ASSIGNMENT — Lines to be reproduced exactly: the one that holds "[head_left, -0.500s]" and all those after it through the end of the data. Include no others.

SOURCE MATERIAL —
****************************************
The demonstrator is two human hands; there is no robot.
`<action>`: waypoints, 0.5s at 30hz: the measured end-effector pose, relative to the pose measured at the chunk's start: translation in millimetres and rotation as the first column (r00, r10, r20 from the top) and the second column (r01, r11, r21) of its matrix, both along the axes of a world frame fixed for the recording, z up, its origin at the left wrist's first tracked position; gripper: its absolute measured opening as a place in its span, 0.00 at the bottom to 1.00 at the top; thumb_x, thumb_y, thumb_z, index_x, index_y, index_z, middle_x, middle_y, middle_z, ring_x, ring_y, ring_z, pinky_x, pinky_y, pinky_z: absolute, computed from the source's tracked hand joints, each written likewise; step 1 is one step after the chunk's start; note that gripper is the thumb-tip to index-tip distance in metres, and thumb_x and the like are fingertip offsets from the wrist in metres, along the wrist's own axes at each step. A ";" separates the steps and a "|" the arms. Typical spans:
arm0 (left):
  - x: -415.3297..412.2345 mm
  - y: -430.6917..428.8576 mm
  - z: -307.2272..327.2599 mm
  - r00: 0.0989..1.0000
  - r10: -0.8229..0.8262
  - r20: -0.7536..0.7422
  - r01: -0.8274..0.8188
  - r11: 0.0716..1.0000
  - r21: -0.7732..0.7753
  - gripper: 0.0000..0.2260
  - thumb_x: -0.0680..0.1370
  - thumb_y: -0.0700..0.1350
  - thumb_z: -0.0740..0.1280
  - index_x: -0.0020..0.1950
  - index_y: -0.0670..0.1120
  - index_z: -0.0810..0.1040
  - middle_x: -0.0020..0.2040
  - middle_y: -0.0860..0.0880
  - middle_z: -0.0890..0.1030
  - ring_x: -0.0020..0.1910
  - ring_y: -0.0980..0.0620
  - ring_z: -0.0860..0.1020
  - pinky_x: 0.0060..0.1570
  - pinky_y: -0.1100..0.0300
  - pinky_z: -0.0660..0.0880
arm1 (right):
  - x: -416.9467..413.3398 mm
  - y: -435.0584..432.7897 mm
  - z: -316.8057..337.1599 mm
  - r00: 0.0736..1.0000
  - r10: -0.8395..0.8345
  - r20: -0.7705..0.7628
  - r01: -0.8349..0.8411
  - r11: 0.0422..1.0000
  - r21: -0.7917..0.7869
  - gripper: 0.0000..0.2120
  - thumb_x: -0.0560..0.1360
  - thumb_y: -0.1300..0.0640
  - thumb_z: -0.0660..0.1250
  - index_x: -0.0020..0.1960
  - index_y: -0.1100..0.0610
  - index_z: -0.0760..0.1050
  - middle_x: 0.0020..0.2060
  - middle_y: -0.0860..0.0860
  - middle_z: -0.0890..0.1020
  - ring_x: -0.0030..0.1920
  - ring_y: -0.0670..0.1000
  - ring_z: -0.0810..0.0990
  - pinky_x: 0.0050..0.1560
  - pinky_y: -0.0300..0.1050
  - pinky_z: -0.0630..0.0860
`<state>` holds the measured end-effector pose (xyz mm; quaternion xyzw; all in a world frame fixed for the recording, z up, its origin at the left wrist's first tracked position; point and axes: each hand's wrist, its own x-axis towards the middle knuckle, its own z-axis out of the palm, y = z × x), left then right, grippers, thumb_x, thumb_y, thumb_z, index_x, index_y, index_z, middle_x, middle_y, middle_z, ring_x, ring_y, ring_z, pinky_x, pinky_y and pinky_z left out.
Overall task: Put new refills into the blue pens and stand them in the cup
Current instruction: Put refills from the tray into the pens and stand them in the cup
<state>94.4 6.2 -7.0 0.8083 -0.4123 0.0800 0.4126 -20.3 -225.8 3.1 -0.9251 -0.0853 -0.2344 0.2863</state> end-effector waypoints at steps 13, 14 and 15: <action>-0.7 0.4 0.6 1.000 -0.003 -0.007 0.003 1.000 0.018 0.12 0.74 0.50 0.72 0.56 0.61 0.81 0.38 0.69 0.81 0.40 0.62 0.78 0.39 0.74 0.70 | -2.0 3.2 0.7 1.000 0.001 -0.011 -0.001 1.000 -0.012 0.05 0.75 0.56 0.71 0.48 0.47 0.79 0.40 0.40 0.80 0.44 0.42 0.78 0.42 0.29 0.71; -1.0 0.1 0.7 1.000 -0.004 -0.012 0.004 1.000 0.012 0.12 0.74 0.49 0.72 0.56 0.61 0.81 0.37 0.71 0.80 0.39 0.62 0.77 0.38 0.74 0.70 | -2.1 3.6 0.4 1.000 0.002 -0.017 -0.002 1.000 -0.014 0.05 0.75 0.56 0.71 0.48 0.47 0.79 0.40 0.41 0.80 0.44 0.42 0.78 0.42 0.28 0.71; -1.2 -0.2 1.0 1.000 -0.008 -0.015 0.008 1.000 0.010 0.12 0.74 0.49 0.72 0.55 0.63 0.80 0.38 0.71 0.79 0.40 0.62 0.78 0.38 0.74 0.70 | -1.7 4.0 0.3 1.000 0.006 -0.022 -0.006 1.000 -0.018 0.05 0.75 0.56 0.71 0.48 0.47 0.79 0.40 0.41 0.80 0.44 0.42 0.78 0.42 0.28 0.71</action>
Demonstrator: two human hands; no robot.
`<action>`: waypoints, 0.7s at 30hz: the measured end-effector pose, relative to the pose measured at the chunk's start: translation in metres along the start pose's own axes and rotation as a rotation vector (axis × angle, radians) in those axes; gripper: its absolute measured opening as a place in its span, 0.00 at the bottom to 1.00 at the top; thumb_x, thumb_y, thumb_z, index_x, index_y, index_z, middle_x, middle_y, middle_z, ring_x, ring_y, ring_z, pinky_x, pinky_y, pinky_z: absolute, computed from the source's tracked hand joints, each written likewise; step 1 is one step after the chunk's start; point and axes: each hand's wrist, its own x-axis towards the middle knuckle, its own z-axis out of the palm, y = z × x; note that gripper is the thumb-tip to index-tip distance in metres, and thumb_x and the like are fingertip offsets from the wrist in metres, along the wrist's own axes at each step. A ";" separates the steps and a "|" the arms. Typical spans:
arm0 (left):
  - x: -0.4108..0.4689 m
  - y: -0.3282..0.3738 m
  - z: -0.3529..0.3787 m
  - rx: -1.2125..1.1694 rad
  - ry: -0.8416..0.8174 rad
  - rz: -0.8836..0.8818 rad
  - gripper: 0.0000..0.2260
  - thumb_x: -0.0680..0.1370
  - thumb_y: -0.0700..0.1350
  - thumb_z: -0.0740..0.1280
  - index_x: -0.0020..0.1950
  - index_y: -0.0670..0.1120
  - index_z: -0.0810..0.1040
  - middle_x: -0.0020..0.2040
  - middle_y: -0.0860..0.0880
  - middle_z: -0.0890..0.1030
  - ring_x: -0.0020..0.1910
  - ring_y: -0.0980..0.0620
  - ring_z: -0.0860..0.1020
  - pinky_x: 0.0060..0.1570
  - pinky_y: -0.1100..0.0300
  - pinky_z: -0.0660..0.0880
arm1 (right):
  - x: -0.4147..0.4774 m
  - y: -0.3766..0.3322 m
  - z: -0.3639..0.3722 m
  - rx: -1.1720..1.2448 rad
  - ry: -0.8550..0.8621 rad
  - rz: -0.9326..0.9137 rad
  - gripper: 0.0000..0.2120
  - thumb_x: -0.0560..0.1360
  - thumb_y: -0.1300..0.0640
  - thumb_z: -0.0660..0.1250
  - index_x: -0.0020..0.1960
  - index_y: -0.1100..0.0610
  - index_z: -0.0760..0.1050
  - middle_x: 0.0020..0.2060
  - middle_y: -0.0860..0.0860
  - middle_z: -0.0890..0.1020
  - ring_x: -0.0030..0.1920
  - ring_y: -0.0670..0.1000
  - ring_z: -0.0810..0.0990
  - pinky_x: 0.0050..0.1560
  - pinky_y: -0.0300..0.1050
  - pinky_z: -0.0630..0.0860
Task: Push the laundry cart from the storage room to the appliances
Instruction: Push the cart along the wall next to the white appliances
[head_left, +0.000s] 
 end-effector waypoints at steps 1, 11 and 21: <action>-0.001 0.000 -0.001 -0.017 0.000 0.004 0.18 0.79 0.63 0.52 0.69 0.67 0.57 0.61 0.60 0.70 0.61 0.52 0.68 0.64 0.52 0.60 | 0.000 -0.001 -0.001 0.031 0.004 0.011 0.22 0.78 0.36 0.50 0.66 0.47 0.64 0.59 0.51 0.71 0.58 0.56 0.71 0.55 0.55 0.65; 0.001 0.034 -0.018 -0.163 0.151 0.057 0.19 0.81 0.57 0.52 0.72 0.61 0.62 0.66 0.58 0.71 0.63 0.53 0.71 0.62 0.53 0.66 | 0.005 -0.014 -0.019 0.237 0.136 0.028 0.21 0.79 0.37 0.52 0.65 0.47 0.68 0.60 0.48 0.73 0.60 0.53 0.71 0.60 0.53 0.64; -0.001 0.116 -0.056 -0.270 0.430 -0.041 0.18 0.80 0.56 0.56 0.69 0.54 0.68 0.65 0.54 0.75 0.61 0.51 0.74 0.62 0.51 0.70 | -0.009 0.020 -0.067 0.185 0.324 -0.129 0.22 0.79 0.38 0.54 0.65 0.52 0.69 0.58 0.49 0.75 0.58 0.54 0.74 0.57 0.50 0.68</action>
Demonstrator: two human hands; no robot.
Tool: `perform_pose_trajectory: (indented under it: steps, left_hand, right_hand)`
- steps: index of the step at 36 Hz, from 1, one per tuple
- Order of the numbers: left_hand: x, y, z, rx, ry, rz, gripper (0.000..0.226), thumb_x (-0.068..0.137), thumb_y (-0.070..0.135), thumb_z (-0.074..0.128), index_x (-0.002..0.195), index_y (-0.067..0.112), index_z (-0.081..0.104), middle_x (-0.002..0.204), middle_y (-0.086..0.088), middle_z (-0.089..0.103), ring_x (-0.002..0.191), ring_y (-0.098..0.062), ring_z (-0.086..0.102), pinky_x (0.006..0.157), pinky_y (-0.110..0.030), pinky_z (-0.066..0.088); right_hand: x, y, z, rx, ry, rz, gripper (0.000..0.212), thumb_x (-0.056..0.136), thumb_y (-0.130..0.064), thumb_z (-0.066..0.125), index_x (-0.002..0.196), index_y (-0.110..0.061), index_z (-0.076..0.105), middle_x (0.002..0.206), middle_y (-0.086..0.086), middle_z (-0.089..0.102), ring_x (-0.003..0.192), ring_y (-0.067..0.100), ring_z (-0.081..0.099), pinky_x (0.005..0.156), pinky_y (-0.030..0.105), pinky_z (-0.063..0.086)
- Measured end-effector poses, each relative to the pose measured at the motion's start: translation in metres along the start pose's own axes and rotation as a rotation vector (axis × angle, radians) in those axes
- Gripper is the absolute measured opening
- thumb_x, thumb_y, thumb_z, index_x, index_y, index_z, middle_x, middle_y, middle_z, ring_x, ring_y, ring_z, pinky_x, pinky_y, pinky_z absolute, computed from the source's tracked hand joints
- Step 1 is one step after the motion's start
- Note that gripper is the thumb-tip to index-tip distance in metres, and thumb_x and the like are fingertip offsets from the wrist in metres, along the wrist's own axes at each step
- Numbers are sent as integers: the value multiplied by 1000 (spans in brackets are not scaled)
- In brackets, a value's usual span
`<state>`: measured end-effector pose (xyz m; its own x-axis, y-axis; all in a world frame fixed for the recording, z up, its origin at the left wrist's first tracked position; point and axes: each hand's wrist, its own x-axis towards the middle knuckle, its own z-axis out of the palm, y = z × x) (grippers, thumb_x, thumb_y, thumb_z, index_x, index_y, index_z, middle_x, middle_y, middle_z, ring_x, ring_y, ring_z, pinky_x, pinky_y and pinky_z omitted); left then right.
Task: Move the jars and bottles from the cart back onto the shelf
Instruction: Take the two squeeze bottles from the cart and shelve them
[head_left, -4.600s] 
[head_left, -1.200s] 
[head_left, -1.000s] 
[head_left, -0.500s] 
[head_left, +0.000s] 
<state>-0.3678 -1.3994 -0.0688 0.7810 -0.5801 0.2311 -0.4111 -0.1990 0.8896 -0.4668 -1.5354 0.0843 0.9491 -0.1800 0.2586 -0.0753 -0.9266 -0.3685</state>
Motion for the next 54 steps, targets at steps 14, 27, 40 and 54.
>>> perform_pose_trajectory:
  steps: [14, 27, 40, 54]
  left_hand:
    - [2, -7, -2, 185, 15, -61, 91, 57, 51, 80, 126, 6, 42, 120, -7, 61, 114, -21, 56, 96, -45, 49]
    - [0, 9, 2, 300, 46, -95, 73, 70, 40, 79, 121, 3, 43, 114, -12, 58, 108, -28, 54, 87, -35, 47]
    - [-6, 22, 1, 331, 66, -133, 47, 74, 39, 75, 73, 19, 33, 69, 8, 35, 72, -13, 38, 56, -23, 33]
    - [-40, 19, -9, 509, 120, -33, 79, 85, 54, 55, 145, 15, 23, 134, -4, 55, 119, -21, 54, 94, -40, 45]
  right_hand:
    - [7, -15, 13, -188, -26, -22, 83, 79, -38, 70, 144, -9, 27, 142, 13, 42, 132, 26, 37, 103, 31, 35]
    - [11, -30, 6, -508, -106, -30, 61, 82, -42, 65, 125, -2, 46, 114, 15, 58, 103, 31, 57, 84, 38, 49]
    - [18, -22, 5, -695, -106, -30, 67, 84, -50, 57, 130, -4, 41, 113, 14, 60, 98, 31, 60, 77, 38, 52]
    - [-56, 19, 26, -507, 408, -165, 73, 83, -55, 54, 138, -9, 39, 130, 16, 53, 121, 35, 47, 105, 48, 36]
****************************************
COMPLETED EXERCISE —
[head_left, -0.500s] 
[head_left, +0.000s] 
<state>-0.3678 -1.3994 -0.0688 0.7810 -0.5801 0.2311 -0.4111 -0.1990 0.8896 -0.4668 -1.5354 0.0843 0.9491 -0.1800 0.2586 -0.0753 -0.9266 -0.3685</state>
Motion for the next 54 steps, targets at steps 14, 27, 40 and 54.
>>> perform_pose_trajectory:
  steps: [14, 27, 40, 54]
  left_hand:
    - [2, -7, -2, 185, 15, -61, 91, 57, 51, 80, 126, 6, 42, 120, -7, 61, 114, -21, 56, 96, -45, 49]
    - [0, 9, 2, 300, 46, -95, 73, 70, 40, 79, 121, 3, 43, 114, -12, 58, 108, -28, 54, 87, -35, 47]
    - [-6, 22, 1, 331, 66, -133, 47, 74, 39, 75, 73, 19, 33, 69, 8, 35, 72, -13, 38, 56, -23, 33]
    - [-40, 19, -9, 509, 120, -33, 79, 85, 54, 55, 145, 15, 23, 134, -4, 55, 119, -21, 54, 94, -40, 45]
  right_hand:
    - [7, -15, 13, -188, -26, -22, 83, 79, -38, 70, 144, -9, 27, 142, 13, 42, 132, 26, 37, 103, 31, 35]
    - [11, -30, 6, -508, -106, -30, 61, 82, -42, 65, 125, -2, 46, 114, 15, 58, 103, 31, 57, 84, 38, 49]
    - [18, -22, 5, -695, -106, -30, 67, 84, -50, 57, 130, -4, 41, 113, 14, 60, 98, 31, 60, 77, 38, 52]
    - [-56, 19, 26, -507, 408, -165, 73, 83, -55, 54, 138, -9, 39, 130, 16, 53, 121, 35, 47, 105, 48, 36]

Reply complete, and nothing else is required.